Research Paper Volume 12, Issue 7 pp 5764—5780

CK1δ as a potential therapeutic target to treat bladder cancer

Yu-Chen Lin1, , Mei-Chuan Chen2,3, , Tsung-Han Hsieh4, , Jing-Ping Liou5, , Chun-Han Chen1,6,7, ,

  • 1 Department of Pharmacology, School of Medicine, College of Medicine, Taipei Medical University, Taipei, Taiwan
  • 2 Ph.D. Program in Clinical Drug Development of Herbal Medicine, College of Pharmacy, Taipei Medical University, Taipei, Taiwan
  • 3 Traditional Herbal Medicine Research Center of Taipei Medical University Hospital, Taipei, Taiwan
  • 4 Joint Biobank, Office of Human Research, Taipei Medical University, Taipei, Taiwan
  • 5 School of Pharmacy, College of Pharmacy, Taipei Medical University, Taipei, Taiwan
  • 6 Cell Physiology and Molecular Image Research Center, Wan Fang Hospital, Taipei Medical University, Taipei, Taiwan
  • 7 TMU Research Center of Cancer Translational Medicine, Taipei Medical University, Taipei, Taiwan

Received: November 16, 2019       Accepted: January 27, 2020       Published: April 13, 2020
How to Cite

Copyright © 2020 Lin et al. This is an open-access article distributed under the terms of the Creative Commons Attribution License (CC BY 3.0), which permits unrestricted use, distribution, and reproduction in any medium, provided the original author and source are credited.

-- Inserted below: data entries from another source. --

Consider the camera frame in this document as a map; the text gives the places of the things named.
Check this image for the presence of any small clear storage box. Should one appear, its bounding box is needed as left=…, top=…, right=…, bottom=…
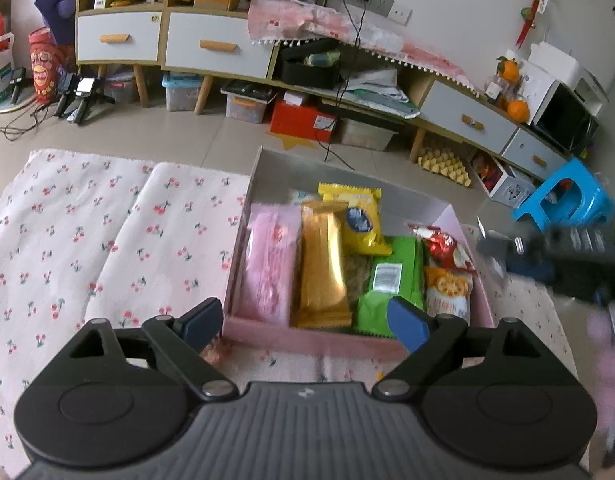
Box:
left=103, top=72, right=138, bottom=104

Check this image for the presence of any blue lid storage box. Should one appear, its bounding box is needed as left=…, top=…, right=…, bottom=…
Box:
left=162, top=72, right=204, bottom=113

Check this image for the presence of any small grey cabinet drawer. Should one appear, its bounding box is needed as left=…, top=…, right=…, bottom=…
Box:
left=501, top=127, right=571, bottom=181

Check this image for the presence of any yellow snack packet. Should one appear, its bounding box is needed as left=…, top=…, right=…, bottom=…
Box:
left=317, top=182, right=393, bottom=257

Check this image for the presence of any white foam box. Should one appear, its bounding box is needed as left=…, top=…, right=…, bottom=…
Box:
left=530, top=42, right=588, bottom=81

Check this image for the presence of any green snack packet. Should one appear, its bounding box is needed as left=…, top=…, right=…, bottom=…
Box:
left=355, top=235, right=428, bottom=338

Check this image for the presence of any white packet with lotus slices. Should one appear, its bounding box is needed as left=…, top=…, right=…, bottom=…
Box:
left=422, top=265, right=475, bottom=328

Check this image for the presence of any pink cherry cloth with fringe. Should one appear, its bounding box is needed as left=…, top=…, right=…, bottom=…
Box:
left=247, top=0, right=471, bottom=88

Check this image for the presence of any golden snack packet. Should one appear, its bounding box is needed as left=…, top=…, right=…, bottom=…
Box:
left=290, top=201, right=353, bottom=331

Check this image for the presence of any cherry print tablecloth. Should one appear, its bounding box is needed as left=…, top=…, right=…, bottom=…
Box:
left=0, top=147, right=578, bottom=461

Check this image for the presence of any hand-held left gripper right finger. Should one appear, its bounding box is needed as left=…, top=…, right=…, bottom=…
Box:
left=371, top=296, right=549, bottom=401

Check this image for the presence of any orange fruit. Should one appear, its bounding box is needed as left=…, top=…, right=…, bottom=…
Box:
left=496, top=56, right=521, bottom=83
left=506, top=99, right=531, bottom=123

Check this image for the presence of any red snack packet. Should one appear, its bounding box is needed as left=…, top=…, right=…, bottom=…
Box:
left=407, top=222, right=475, bottom=275

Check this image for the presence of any narrow white cabinet drawer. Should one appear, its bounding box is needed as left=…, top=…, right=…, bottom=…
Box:
left=77, top=10, right=164, bottom=65

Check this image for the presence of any black hand-held device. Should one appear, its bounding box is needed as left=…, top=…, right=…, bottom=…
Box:
left=6, top=66, right=29, bottom=107
left=67, top=76, right=117, bottom=126
left=54, top=72, right=79, bottom=118

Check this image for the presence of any red printed drum bag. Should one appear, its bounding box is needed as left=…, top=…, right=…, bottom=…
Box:
left=28, top=27, right=68, bottom=106

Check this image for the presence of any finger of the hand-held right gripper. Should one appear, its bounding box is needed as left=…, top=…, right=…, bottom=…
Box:
left=476, top=231, right=555, bottom=281

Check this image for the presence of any pink snack packet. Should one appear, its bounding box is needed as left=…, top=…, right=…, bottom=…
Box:
left=240, top=204, right=302, bottom=325

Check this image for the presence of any low wooden cabinet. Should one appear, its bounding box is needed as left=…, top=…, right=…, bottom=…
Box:
left=272, top=35, right=588, bottom=181

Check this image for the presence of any white printed toy box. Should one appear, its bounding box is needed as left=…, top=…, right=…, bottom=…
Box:
left=470, top=152, right=538, bottom=208

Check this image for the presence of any black microwave oven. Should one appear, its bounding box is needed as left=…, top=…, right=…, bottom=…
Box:
left=530, top=80, right=601, bottom=156

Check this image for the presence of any small white blue packet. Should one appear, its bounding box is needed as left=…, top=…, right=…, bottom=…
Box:
left=287, top=189, right=321, bottom=208

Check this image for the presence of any clear storage box dark lid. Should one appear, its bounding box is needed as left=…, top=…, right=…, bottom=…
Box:
left=220, top=80, right=278, bottom=125

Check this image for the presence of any wide grey cabinet drawer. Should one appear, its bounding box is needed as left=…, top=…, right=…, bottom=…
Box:
left=418, top=80, right=519, bottom=156

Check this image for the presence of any blue plastic stool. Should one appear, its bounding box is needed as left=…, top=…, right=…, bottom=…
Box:
left=511, top=157, right=615, bottom=228

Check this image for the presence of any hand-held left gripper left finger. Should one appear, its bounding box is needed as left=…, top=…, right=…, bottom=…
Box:
left=67, top=296, right=239, bottom=402

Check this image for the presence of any wide white cabinet drawer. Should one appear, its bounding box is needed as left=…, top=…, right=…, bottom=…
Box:
left=164, top=11, right=275, bottom=80

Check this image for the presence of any red hanging wall ornament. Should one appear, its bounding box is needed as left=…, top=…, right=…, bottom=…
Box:
left=517, top=0, right=558, bottom=48

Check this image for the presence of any tall wooden shelf cabinet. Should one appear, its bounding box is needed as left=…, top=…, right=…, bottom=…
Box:
left=74, top=0, right=283, bottom=116

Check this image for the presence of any red cardboard box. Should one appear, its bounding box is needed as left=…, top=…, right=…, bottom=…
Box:
left=270, top=97, right=338, bottom=143

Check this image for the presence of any yellow egg tray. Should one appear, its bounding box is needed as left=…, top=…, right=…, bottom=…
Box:
left=417, top=146, right=473, bottom=188

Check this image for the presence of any black storage box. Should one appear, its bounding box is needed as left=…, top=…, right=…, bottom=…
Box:
left=280, top=37, right=343, bottom=88

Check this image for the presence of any white round floor base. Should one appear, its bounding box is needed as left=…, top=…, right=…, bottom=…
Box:
left=0, top=95, right=38, bottom=113

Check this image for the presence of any pink cardboard box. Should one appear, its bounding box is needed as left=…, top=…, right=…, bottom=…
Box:
left=222, top=146, right=495, bottom=358

Bladder cancer is the second most common genitourinary malignancy in the world. However, only immune-checkpoint inhibitors and erdafitinib are available to treat advanced bladder cancer. Our previous study reported that 4-((4-(4-ethylpiperazin-1-yl) phenyl)amino)-N-(3,4,5-trichlorophenyl)-7H-pyrrolo-[2, 3-d]pyrimidine-7-carboxamide hydrochloride (13i HCl) is a potent CK1δ inhibitor showing significant anti-bladder cancer activity. In this study, we elucidated the pharmacological mechanisms underlying 13i HCl’s inhibition of human bladder cancer. Our results demonstrate that expression of the CSNK1D gene, which codes for CK1δ, is upregulated in superficial and infiltrating bladder cancer patients in two independent datasets. CK1δ knockdown decreased β-catenin expression in bladder cancer cells and inhibited their growth. Additionally, 13i HCl suppressed bladder cancer cell proliferation and increased apoptosis. We also observed that inhibition of CK1δ using 13i HCl or PF-670462 triggers necroptosis in bladder cancer cells. Finally, 13i HCl inhibited bladder cancer cell migration and reversed their mesenchymal characteristics. These findings suggest further development of 13i HCl as a potential therapeutic agent to treat bladder cancer is warranted.


BC: bladder cancer; EMT: epithelial-mesenchymal transition; MIBC: muscle invasive bladder cancer; MTSS1: metastasis suppressor 1; NMIBC: non-muscle invasive bladder cancer; PCD: programmed cell death; ROS: reactive oxygen species.